Collected data entries:

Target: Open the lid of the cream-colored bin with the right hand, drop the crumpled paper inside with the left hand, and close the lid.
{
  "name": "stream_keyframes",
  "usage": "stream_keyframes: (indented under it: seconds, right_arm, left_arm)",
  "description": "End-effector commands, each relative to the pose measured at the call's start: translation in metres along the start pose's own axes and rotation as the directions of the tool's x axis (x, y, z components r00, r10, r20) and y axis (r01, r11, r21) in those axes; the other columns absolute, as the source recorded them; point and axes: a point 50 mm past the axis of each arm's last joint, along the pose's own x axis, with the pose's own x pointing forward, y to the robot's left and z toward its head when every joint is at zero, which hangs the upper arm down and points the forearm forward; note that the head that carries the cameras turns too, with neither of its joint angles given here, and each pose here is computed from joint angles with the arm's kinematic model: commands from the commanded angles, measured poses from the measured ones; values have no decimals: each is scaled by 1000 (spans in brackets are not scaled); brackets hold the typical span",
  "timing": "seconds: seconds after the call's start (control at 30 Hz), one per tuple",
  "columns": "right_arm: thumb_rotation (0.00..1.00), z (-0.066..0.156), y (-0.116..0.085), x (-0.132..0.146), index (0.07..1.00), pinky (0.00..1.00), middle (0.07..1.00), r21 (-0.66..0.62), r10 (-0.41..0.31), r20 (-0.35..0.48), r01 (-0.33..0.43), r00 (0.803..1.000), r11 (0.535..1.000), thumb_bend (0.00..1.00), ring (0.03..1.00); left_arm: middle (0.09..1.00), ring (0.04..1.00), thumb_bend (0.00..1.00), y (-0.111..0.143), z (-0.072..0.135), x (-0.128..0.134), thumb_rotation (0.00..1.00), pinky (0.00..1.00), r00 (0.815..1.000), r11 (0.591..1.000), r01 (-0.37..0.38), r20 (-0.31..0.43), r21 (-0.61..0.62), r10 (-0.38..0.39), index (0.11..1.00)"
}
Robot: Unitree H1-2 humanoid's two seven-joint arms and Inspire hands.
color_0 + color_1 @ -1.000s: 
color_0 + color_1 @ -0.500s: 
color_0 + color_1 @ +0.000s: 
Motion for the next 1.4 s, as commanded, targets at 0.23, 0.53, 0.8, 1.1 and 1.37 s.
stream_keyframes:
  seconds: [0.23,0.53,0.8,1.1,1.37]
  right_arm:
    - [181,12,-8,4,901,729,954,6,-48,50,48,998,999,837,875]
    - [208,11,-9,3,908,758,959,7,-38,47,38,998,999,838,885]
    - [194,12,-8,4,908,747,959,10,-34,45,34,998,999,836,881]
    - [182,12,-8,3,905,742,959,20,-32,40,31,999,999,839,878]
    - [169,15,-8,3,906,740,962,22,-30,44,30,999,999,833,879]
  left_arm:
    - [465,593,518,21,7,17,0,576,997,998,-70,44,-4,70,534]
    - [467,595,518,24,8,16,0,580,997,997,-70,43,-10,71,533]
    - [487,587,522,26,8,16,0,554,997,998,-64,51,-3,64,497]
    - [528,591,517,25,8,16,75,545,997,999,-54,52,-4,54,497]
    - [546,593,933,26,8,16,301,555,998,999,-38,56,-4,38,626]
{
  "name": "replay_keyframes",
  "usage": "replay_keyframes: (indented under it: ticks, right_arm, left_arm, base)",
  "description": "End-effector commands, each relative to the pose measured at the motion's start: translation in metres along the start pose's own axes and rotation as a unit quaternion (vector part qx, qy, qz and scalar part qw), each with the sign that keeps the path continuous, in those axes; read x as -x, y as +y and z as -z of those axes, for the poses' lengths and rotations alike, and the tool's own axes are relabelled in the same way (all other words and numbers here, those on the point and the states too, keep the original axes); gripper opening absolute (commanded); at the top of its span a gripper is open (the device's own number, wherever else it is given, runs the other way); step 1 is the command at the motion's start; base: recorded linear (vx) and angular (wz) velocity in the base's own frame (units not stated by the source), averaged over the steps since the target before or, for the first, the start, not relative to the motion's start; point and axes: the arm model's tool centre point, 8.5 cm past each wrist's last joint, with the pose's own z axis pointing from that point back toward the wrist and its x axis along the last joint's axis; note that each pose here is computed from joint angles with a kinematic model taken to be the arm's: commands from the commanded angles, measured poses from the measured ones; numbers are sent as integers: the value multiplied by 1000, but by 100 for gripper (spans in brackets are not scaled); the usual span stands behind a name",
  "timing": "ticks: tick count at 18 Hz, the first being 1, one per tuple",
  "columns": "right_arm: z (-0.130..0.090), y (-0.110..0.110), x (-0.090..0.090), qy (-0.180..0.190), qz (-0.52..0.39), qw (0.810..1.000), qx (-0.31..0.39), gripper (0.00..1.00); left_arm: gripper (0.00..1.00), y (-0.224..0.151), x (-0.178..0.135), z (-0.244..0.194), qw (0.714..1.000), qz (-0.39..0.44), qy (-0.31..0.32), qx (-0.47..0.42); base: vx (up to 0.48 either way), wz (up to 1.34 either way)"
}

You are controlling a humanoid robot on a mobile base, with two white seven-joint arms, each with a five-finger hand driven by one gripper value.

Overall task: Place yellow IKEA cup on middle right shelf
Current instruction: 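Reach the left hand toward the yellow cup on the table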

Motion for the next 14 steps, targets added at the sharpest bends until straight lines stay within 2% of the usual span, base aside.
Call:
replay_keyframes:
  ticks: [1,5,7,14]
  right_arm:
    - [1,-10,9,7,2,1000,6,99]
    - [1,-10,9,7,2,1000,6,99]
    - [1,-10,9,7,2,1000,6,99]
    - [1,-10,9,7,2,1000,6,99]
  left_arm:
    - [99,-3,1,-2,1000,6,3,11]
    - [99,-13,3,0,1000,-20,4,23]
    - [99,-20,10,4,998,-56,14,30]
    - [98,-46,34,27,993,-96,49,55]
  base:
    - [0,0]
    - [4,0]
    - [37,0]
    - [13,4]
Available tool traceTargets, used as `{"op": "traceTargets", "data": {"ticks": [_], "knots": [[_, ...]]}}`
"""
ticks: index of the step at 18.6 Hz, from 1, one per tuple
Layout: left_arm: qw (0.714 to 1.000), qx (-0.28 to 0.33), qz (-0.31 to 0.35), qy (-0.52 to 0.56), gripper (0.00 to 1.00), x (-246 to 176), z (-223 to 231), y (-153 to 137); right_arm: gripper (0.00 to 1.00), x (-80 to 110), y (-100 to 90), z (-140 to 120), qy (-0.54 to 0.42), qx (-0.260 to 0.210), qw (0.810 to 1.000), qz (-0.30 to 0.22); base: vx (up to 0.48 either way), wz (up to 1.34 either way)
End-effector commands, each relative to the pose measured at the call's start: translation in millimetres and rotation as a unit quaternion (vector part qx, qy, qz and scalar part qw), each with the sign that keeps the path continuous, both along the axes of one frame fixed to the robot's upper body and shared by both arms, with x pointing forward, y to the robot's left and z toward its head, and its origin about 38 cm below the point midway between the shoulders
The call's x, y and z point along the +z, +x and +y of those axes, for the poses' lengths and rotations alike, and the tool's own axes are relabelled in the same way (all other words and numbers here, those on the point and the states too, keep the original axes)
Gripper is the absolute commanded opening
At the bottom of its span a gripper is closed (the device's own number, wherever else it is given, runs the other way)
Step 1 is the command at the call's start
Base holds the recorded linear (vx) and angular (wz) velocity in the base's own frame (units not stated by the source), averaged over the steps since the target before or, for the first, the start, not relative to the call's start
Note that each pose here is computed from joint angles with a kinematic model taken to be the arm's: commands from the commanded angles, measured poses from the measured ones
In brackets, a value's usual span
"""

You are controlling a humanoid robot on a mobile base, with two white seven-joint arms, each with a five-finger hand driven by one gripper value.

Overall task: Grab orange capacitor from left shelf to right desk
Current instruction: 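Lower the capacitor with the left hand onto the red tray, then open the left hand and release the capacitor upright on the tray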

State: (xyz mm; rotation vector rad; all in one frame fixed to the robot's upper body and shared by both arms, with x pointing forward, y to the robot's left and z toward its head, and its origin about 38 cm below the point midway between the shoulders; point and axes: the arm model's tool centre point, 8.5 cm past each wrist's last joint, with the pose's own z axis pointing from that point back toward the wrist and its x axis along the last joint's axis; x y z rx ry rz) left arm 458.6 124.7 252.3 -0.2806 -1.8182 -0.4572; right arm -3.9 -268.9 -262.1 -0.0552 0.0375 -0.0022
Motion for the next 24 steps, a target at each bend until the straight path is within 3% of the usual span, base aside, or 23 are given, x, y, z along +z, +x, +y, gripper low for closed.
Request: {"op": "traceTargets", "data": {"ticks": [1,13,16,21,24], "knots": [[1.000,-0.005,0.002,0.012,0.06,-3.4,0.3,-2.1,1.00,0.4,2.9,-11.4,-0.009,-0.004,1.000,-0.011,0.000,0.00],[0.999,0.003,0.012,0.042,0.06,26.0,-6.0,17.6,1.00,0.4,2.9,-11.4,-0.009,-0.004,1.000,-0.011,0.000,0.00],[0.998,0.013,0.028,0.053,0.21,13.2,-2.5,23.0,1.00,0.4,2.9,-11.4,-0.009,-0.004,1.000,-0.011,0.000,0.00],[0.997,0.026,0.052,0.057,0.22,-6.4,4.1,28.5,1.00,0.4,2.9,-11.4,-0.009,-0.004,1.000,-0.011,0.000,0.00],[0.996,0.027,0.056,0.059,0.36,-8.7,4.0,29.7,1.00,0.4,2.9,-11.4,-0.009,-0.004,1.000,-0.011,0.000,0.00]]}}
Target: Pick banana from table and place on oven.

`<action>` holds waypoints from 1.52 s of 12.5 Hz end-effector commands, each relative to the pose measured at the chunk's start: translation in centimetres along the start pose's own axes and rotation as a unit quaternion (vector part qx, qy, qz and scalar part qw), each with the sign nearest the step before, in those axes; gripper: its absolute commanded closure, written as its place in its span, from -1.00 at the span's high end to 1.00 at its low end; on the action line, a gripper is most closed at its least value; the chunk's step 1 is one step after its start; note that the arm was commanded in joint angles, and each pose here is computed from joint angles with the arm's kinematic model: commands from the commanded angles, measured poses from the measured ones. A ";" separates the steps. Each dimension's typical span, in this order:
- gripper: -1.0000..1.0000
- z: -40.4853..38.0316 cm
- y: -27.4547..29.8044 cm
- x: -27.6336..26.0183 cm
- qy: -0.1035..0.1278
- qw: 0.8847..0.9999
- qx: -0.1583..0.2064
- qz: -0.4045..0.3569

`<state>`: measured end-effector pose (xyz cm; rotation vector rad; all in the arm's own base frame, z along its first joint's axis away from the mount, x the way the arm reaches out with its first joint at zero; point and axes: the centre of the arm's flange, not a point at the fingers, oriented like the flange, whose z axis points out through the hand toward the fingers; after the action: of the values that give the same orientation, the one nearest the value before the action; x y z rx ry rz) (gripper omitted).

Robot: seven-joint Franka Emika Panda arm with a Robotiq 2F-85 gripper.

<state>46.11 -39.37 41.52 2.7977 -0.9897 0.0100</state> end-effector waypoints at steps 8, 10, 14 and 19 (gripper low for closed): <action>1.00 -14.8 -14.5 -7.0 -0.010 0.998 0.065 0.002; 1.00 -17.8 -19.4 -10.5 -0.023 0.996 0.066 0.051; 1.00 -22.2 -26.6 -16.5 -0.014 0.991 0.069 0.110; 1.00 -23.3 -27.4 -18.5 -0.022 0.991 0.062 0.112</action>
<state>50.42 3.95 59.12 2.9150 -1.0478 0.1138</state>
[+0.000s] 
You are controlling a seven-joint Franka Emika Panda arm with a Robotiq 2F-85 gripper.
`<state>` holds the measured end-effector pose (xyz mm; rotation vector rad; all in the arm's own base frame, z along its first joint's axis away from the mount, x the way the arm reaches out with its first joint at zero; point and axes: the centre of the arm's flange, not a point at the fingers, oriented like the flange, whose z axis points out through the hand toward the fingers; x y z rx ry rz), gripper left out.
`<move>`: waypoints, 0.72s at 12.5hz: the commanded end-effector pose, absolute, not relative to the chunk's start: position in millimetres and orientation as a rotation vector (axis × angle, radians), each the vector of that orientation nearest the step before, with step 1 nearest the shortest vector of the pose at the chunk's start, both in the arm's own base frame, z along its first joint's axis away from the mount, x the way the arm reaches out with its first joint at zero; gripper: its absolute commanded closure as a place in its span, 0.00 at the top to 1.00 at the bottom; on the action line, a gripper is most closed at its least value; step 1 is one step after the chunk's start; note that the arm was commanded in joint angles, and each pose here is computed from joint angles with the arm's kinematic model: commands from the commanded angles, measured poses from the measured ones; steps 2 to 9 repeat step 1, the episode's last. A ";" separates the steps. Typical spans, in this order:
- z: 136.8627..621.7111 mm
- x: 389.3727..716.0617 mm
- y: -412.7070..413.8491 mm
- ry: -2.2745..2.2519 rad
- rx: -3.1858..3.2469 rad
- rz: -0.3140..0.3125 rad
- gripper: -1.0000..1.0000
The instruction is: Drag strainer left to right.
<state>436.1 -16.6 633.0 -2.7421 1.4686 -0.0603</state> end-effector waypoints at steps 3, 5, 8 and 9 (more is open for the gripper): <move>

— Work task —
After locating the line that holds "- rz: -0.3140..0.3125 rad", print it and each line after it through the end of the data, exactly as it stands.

— Response to the exercise —
- rz: -0.3140..0.3125 rad
- gripper: -1.0000..1.0000
The instruction is: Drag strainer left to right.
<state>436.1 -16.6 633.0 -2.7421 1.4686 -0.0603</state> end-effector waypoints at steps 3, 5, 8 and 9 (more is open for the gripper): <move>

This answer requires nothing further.